So you've just graduated from your chosen university, well done! But's what's next? Why find a job of course.
But, where do you start? Perhaps you could consider relocating to any one of these following European cities?
Which country has the most job opportunities for foreigners 2019?
Since you've just graduated from university your next career move is to enter the workforce. But where in Europe should you go?
As it turns out there are some cities that are hands-down better than others for fresh graduates to live and work in. But don't make your decision lightly.
Job prospects, the cost of living and quality of life are all important factors to consider before thinking about moving to a new city, or even country.
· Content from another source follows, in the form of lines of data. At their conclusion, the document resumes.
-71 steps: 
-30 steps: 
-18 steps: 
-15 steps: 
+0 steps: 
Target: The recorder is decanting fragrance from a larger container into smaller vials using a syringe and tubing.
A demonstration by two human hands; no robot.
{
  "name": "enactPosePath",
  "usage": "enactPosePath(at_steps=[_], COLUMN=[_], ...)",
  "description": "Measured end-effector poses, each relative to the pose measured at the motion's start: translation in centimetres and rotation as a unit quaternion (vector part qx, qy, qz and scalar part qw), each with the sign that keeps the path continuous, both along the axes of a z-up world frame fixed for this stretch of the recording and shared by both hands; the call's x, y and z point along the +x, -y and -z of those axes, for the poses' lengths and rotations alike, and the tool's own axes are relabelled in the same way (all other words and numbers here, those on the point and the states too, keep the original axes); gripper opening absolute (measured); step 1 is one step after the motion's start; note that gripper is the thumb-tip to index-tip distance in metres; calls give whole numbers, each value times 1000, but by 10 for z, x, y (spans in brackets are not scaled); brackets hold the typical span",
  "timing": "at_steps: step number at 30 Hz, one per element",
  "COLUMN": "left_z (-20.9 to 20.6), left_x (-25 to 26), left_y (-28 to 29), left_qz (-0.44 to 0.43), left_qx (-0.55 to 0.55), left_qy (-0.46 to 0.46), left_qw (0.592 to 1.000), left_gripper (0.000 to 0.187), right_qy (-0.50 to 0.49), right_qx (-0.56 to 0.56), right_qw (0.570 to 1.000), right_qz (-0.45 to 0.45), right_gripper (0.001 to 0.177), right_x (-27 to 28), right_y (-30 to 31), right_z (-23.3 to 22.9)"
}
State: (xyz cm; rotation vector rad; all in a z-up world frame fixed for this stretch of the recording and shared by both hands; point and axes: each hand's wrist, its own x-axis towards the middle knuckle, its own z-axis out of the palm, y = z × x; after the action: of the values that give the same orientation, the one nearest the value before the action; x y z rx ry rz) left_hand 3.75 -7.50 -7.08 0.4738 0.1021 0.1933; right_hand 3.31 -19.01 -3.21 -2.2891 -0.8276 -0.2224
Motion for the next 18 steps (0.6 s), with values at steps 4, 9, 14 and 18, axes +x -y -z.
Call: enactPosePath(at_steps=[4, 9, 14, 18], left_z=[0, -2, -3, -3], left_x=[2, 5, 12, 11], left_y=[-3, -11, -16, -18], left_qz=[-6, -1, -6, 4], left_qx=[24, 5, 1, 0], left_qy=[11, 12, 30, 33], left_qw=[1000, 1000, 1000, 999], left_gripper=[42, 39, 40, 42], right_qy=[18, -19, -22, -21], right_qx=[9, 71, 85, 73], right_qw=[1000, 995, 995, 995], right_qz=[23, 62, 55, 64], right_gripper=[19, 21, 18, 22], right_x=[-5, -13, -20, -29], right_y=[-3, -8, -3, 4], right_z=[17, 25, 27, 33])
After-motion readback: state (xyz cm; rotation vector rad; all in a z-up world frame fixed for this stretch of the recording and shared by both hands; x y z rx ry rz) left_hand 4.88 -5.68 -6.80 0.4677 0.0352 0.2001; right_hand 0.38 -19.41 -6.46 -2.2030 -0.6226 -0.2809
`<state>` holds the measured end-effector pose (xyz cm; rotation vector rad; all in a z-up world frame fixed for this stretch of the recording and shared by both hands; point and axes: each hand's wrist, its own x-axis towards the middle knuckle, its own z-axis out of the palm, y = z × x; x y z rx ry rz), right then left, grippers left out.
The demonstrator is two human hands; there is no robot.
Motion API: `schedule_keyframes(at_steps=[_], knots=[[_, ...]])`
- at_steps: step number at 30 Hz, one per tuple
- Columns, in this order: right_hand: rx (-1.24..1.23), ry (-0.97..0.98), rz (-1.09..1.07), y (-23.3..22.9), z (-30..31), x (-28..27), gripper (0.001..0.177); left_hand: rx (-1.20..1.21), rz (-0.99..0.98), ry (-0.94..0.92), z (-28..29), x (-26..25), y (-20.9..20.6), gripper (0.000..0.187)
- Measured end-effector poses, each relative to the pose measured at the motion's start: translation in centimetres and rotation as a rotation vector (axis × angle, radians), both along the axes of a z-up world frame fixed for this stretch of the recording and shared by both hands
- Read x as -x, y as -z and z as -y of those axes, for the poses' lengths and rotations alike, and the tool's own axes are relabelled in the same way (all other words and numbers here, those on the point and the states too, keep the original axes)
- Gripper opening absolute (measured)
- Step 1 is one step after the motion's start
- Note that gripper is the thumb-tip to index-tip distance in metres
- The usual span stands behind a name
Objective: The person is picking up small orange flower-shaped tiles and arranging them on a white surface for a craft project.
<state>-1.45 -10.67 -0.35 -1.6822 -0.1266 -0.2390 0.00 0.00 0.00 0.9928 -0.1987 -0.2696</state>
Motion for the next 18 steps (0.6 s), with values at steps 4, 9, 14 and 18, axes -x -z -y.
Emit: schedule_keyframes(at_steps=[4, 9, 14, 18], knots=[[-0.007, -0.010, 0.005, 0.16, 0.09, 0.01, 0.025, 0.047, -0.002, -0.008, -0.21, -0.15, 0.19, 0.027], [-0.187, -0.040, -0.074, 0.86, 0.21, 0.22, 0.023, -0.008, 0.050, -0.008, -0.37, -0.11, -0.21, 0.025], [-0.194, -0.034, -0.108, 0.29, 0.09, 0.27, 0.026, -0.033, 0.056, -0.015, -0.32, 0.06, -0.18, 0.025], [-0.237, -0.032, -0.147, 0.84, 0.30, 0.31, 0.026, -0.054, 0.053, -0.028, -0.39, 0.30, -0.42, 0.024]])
This can seem like an insurmountable challenge, after all, how are you going to find out?
Thankfully for you, Resume.io, have produced a fantastic guide to help you help yourself when making such a decision. Using data from the European Commission's Eurostat program and Numbeo, they have been able to analyze each city for things like: -
- Rent levels,
- Cost of living,
- The economy,
- The local graduate community,
- Sports and fitness facilities, and;
- Local culture.
The results are fascinating and there are some very interesting "top" cities around the continent. Many are up-and-coming and are well worth considering if you are looking for a fresh start.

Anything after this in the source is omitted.